• [Information shown]

#####

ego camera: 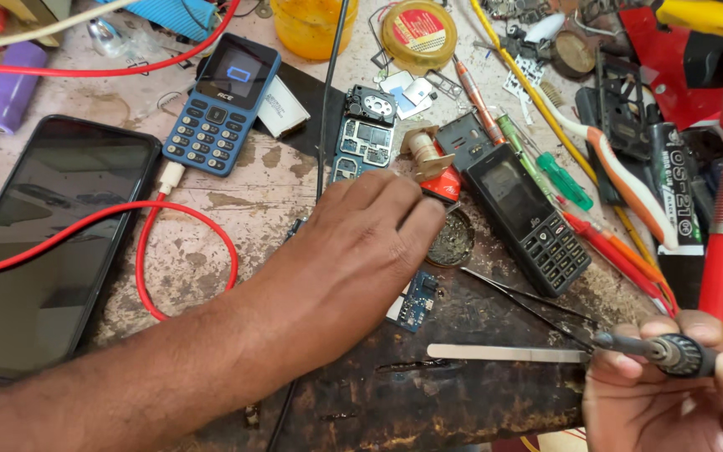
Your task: The person plugs a charger into a wall socket, then uses a soldering iron and solder wire to tin the iron tip and apply solder to a small circuit board on a cluttered workbench. The person also uses a metal file to clean the soldering iron tip.
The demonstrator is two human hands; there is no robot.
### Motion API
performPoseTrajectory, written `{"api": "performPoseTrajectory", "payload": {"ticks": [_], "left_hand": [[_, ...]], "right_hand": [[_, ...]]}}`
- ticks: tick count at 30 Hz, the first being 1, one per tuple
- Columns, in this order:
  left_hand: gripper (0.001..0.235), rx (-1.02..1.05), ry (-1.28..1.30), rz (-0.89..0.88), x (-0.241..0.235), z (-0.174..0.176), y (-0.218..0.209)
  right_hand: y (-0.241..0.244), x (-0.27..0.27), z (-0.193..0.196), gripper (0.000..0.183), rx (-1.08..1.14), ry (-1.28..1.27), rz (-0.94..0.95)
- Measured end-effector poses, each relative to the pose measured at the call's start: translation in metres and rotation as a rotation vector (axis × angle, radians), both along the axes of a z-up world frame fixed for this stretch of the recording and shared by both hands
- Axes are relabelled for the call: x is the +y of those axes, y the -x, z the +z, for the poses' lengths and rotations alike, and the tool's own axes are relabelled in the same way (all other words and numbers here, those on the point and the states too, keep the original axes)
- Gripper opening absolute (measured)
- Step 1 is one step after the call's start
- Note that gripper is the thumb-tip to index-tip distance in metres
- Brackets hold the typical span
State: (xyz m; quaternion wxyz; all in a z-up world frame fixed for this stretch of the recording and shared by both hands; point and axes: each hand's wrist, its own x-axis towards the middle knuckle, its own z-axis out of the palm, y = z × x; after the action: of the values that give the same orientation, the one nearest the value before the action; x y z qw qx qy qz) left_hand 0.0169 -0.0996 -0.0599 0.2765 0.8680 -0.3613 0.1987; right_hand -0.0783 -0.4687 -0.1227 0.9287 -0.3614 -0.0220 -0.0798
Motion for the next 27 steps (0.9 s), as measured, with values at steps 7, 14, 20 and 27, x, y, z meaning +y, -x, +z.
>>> {"api": "performPoseTrajectory", "payload": {"ticks": [7,14,20,27], "left_hand": [[0.040,0.092,0.036,-0.027,0.003,-0.004,-0.004],[0.052,0.076,0.127,-0.072,0.010,-0.001,-0.001],[0.037,0.155,0.053,-0.076,0.012,0.006,-0.002],[0.027,-0.065,0.008,0.013,0.011,0.010,-0.003]], "right_hand": [[-0.008,0.000,0.011,0.024,0.041,0.003,0.001],[-0.018,0.014,0.020,0.040,0.086,-0.059,0.007],[-0.025,0.032,0.033,0.045,0.096,-0.053,-0.010],[-0.022,0.030,0.032,0.042,0.072,-0.059,0.003]]}}
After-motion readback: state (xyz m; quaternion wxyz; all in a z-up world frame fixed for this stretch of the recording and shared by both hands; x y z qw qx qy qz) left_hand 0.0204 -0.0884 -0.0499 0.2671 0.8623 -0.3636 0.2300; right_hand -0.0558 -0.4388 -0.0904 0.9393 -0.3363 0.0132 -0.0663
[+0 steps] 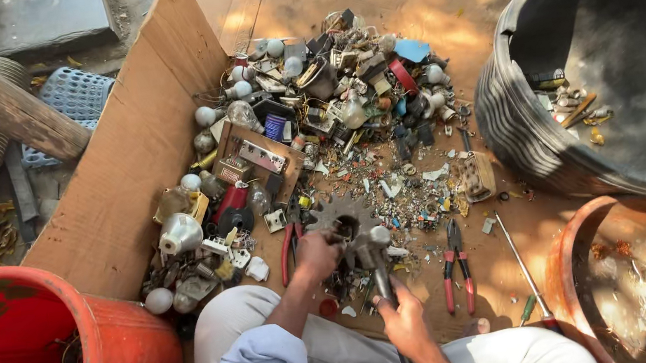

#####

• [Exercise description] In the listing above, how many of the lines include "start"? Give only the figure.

• [Exercise response] 2